# [Task brief]
From the entries below, copy exactly the lines from the one that contains "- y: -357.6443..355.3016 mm" through the one that contains "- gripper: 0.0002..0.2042", both included, and only those.

(Records drawn from a dataset)

=-=-=-=-=

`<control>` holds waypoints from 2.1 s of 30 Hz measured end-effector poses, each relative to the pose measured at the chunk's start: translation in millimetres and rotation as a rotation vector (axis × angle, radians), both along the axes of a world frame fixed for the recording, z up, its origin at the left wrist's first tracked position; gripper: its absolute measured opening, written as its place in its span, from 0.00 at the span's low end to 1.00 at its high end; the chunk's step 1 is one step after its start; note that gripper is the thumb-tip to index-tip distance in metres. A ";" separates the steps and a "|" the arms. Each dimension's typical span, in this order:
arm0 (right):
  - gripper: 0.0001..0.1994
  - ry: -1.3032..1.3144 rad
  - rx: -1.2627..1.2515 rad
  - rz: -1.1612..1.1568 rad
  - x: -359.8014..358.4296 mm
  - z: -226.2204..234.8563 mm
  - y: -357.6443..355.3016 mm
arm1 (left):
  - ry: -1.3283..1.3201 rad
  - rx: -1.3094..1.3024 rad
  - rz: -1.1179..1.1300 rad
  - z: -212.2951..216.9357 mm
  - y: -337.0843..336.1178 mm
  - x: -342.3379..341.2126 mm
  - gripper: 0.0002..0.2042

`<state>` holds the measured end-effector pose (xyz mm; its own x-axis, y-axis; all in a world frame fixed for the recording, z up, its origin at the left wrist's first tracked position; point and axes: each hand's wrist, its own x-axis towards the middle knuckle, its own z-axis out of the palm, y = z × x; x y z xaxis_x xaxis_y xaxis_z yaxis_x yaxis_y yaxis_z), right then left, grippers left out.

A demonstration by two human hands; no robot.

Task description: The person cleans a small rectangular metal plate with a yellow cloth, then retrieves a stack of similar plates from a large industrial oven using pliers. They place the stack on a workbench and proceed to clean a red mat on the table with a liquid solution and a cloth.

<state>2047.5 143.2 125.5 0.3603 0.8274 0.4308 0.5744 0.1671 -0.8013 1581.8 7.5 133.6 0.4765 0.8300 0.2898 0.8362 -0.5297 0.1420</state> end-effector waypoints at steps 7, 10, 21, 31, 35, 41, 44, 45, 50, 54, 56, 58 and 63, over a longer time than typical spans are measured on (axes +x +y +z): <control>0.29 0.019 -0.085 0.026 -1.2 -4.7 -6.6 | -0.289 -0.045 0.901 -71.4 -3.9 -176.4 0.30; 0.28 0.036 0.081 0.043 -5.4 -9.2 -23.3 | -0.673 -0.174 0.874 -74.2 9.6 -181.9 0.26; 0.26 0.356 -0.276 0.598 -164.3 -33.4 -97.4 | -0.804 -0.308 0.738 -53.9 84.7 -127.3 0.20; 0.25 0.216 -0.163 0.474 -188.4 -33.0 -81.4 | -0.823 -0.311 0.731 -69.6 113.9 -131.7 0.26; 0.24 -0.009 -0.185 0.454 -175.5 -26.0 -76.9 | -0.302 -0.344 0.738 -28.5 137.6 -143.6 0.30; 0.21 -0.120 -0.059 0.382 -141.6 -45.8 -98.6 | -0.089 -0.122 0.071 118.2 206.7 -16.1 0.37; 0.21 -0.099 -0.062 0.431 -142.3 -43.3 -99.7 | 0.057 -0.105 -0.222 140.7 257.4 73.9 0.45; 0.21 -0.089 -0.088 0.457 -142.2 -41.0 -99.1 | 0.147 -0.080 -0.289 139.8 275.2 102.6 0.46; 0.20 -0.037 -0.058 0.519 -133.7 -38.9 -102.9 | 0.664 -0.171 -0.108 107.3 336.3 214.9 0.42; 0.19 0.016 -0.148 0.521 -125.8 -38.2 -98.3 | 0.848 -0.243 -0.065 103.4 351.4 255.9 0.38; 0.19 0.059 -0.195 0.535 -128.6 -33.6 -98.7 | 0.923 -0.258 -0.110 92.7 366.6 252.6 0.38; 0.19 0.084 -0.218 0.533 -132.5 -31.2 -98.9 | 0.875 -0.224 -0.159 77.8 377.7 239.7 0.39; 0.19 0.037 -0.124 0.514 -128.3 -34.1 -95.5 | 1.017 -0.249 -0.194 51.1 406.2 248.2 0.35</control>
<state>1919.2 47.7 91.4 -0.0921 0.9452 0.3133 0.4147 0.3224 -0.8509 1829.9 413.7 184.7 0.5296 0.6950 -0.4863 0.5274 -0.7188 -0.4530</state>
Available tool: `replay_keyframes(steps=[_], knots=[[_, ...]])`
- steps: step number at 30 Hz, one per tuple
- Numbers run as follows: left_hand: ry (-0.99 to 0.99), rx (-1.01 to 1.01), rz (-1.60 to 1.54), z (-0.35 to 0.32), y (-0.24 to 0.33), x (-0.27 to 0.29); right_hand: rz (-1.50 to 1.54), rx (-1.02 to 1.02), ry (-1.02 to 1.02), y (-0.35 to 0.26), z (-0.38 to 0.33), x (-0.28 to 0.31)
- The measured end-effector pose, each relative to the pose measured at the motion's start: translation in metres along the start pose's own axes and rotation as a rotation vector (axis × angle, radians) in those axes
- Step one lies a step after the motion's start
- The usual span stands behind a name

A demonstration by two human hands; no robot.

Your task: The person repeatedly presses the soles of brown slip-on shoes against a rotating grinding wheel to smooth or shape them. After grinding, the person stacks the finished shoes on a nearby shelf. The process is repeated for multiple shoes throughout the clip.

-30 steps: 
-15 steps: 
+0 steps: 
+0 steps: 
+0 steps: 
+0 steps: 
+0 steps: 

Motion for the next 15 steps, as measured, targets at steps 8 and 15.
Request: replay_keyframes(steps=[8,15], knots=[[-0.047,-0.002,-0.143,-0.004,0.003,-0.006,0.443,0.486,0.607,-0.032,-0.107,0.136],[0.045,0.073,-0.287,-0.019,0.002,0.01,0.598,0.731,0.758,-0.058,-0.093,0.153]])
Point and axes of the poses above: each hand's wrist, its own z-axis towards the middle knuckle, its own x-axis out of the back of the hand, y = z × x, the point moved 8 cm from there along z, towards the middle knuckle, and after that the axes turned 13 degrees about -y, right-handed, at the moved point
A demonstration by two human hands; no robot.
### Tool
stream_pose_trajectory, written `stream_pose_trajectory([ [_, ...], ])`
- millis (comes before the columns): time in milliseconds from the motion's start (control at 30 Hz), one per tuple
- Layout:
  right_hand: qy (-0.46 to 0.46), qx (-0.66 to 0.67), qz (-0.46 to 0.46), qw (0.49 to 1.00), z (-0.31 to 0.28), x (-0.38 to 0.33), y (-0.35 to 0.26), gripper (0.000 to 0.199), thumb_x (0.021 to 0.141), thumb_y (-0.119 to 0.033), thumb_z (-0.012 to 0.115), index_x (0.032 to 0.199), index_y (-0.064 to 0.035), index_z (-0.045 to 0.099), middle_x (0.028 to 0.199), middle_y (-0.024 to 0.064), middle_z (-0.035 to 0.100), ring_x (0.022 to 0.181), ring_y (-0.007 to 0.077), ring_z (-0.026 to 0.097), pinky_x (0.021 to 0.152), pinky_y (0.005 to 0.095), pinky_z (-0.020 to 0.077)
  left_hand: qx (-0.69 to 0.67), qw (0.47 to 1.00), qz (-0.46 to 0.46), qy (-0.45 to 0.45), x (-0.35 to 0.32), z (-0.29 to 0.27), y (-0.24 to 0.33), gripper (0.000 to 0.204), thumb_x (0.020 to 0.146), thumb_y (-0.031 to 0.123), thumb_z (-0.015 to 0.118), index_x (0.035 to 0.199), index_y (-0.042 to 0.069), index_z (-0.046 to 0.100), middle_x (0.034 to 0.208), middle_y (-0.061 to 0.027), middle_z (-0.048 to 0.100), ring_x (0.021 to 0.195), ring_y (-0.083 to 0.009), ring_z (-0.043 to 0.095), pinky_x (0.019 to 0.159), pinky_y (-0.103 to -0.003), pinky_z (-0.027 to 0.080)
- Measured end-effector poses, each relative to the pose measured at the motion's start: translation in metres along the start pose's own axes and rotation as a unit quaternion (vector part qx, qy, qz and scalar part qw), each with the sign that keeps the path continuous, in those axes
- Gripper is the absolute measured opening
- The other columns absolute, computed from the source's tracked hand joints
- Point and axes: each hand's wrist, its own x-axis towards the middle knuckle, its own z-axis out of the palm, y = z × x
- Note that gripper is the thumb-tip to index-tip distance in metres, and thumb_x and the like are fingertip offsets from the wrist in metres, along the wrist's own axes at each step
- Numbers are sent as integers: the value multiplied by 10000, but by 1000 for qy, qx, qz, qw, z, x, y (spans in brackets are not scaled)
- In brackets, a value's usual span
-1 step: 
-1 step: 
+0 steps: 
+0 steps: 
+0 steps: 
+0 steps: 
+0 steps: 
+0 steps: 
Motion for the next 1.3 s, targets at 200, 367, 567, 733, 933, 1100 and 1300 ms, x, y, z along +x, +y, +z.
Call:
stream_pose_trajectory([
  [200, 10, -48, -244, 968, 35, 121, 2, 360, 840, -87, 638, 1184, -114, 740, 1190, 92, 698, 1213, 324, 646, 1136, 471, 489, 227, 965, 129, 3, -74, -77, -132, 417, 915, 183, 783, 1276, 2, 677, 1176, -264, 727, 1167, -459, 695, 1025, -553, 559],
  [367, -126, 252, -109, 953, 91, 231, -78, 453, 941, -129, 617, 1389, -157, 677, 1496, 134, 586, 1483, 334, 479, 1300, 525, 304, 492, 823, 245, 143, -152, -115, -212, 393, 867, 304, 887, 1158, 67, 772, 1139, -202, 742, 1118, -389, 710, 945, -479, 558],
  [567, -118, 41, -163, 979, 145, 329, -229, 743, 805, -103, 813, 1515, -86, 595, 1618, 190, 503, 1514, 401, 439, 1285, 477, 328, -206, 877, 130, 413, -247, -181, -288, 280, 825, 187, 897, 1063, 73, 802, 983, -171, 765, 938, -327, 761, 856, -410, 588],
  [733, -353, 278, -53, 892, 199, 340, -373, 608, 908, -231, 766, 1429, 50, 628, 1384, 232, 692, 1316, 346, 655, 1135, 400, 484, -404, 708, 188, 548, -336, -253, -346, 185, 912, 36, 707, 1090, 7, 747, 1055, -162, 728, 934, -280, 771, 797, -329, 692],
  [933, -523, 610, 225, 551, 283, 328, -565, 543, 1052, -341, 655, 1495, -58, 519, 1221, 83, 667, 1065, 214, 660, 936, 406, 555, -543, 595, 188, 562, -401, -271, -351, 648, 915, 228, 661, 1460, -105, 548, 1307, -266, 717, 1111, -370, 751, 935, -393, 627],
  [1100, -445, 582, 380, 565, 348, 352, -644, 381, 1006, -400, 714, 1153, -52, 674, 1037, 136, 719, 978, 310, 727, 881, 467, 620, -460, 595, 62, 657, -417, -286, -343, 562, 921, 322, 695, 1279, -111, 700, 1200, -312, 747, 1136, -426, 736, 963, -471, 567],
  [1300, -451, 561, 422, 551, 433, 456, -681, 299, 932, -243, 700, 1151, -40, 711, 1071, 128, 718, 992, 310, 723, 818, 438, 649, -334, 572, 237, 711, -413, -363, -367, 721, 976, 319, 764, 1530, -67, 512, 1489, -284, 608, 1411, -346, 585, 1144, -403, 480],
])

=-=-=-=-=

# [Your solution]
  - y: -357.6443..355.3016 mm
arm1 (left):
  - ry: -1.3283..1.3201 rad
  - rx: -1.3094..1.3024 rad
  - rz: -1.1179..1.1300 rad
  - z: -212.2951..216.9357 mm
  - y: -337.0843..336.1178 mm
  - x: -342.3379..341.2126 mm
  - gripper: 0.0002..0.2042

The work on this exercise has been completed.